### ACTIVITY
Report each line of the data that includes the word "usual".

### GIVEN INFORMATION
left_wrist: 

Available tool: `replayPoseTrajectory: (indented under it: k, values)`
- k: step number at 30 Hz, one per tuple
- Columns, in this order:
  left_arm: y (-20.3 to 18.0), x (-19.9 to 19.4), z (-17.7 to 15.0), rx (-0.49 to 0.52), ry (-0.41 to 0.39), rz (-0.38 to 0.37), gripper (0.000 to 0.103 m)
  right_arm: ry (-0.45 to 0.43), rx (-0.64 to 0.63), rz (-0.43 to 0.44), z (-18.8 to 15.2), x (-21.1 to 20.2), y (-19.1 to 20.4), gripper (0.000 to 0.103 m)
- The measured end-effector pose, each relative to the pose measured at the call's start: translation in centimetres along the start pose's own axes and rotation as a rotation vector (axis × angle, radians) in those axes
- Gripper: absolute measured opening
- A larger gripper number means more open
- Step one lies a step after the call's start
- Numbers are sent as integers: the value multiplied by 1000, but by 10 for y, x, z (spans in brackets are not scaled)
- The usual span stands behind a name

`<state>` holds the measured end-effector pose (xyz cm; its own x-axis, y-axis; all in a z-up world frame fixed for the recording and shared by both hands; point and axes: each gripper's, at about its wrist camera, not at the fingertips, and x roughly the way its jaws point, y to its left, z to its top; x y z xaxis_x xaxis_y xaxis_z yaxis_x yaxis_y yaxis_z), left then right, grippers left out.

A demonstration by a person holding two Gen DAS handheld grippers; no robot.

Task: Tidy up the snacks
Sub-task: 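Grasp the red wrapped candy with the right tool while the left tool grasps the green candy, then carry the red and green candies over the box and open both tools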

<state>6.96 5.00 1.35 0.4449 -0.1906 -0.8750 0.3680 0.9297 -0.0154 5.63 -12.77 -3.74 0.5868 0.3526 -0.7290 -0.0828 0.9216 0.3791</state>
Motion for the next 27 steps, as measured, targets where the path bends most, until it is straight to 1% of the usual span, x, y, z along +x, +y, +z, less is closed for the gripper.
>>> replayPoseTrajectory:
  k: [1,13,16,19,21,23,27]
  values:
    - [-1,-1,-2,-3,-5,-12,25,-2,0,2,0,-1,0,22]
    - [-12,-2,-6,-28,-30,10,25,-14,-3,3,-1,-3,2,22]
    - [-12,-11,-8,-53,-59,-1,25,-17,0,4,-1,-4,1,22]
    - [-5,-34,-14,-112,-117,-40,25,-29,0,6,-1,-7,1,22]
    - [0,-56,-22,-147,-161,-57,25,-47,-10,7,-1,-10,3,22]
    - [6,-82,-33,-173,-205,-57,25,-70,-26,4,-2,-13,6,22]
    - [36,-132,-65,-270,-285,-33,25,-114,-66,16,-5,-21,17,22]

### EXERCISE ANSWER
- The usual span stands behind a name
Motion for the next 27 steps, as measured, targets where the path bends most, until it is straight to 1% of the usual span, x, y, z along +x, +y, +z, less is closed for the gripper.

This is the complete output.